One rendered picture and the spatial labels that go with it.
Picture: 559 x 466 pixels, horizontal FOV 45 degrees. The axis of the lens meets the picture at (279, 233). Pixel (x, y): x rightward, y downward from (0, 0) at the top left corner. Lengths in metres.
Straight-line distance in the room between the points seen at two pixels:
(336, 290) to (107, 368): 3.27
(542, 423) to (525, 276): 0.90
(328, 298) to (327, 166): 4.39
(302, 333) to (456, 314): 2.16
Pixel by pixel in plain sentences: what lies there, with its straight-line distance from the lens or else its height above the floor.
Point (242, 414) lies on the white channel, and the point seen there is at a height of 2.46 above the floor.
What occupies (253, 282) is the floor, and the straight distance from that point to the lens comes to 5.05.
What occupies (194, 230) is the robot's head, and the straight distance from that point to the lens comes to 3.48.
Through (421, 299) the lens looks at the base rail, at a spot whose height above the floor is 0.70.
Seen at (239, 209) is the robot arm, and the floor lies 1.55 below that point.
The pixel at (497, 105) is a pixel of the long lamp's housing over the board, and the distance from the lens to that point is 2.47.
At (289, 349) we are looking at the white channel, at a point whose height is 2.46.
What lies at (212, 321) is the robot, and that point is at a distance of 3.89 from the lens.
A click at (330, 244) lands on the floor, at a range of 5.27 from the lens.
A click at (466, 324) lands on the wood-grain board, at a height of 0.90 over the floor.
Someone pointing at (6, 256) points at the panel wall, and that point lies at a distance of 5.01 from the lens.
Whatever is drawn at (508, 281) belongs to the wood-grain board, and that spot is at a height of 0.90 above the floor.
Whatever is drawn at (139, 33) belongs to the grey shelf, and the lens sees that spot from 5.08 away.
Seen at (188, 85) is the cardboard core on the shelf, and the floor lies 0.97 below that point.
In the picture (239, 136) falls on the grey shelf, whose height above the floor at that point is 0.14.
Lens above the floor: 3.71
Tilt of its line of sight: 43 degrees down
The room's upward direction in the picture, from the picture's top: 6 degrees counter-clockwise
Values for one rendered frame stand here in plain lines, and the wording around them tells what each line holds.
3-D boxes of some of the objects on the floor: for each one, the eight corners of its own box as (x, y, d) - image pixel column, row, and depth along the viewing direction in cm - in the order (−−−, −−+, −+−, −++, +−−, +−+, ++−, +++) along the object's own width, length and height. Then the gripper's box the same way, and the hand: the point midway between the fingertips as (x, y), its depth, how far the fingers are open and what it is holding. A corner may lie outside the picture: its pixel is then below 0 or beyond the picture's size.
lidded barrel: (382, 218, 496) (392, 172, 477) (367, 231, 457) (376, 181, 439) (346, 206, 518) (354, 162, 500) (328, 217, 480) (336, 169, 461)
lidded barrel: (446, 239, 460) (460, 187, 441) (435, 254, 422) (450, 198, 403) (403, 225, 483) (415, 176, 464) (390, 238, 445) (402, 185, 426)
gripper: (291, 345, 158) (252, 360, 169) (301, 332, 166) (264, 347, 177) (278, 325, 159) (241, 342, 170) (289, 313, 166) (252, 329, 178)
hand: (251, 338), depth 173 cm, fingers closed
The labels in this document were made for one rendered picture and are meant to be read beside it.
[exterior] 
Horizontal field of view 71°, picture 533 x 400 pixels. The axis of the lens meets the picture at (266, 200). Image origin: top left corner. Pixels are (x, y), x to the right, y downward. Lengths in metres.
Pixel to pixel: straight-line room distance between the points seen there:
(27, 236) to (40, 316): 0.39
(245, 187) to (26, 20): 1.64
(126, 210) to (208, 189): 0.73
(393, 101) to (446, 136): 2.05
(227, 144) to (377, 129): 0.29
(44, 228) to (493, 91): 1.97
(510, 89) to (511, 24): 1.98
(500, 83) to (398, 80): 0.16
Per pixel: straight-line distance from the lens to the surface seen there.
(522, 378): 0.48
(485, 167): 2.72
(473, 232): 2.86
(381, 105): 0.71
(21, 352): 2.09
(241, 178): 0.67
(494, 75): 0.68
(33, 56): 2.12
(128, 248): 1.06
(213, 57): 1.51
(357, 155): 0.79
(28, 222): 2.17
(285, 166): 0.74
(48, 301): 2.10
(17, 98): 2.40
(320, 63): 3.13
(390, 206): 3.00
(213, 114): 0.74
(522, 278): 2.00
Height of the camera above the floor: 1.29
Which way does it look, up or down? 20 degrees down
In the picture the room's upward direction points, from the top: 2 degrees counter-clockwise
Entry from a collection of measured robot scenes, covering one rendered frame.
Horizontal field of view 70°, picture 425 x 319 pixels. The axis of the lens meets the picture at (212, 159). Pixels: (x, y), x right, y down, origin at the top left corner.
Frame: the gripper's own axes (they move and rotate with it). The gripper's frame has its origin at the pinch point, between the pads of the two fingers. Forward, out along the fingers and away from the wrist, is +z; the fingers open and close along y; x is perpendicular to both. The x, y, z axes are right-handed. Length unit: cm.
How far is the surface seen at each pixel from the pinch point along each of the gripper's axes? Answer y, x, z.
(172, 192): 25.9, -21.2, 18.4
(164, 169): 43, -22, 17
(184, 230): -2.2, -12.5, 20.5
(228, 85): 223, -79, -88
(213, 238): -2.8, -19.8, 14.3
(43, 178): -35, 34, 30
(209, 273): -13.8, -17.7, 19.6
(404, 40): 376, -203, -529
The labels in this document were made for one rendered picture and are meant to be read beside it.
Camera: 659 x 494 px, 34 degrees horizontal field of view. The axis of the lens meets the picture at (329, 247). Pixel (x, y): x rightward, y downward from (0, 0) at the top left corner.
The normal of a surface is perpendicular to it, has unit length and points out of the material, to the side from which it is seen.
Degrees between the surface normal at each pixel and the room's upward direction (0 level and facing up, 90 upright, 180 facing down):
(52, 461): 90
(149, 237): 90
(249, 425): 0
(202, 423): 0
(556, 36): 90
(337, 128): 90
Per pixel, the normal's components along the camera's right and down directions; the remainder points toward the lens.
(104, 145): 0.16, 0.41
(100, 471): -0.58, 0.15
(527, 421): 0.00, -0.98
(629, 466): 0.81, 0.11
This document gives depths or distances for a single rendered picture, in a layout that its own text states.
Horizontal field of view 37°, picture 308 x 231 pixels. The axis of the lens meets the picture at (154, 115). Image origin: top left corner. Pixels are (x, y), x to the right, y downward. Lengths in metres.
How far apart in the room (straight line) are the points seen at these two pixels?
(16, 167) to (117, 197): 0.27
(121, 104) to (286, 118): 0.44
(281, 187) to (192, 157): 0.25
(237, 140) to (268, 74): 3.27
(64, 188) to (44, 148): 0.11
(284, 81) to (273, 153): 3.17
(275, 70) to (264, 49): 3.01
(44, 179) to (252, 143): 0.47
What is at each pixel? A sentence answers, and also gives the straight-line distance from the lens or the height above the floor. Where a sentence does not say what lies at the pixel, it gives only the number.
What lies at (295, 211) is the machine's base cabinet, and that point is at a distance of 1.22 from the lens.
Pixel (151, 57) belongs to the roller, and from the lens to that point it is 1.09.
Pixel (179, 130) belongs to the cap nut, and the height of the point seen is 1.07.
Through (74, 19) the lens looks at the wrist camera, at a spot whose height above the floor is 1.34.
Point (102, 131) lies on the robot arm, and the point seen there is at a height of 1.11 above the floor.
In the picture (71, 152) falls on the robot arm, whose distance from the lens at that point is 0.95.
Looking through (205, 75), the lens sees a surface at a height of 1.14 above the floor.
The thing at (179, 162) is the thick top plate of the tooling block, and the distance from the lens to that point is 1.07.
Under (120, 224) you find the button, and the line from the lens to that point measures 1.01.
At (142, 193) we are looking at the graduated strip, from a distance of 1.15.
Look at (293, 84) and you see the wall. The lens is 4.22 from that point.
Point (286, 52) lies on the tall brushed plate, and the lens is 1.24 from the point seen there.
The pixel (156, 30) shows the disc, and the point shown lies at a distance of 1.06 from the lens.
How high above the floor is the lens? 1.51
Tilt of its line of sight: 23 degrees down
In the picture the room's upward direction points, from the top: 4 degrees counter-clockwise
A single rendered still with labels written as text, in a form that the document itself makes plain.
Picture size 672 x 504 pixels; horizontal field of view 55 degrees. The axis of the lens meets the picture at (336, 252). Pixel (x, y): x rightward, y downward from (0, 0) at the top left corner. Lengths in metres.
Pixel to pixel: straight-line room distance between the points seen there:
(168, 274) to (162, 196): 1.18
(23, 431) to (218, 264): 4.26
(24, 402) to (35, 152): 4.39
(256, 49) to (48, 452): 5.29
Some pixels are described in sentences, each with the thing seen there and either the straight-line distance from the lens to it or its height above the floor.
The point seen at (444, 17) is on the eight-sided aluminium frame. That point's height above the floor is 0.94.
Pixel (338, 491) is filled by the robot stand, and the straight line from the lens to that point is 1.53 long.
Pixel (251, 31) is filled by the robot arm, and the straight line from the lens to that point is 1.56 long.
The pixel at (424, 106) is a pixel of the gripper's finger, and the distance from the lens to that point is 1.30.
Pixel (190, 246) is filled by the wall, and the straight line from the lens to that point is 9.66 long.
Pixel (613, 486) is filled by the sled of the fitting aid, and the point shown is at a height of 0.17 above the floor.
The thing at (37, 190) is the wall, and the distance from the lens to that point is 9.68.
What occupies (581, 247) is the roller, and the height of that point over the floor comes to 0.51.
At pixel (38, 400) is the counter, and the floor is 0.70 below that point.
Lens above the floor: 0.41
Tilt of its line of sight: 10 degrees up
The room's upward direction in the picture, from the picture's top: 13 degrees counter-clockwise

### Action item
Filter the listing above for lines with the word "unit", and copy each one you find.

### Exercise response
Frame: the gripper's own axes (they move and rotate with it). The gripper's frame has its origin at the pinch point, between the pads of the two fingers. Forward, out along the fingers and away from the wrist, is +z; the fingers open and close along y; x is perpendicular to both. The x, y, z axes are right-handed. Length unit: cm.
The normal of a surface is perpendicular to it, has unit length and points out of the material, to the side from which it is seen.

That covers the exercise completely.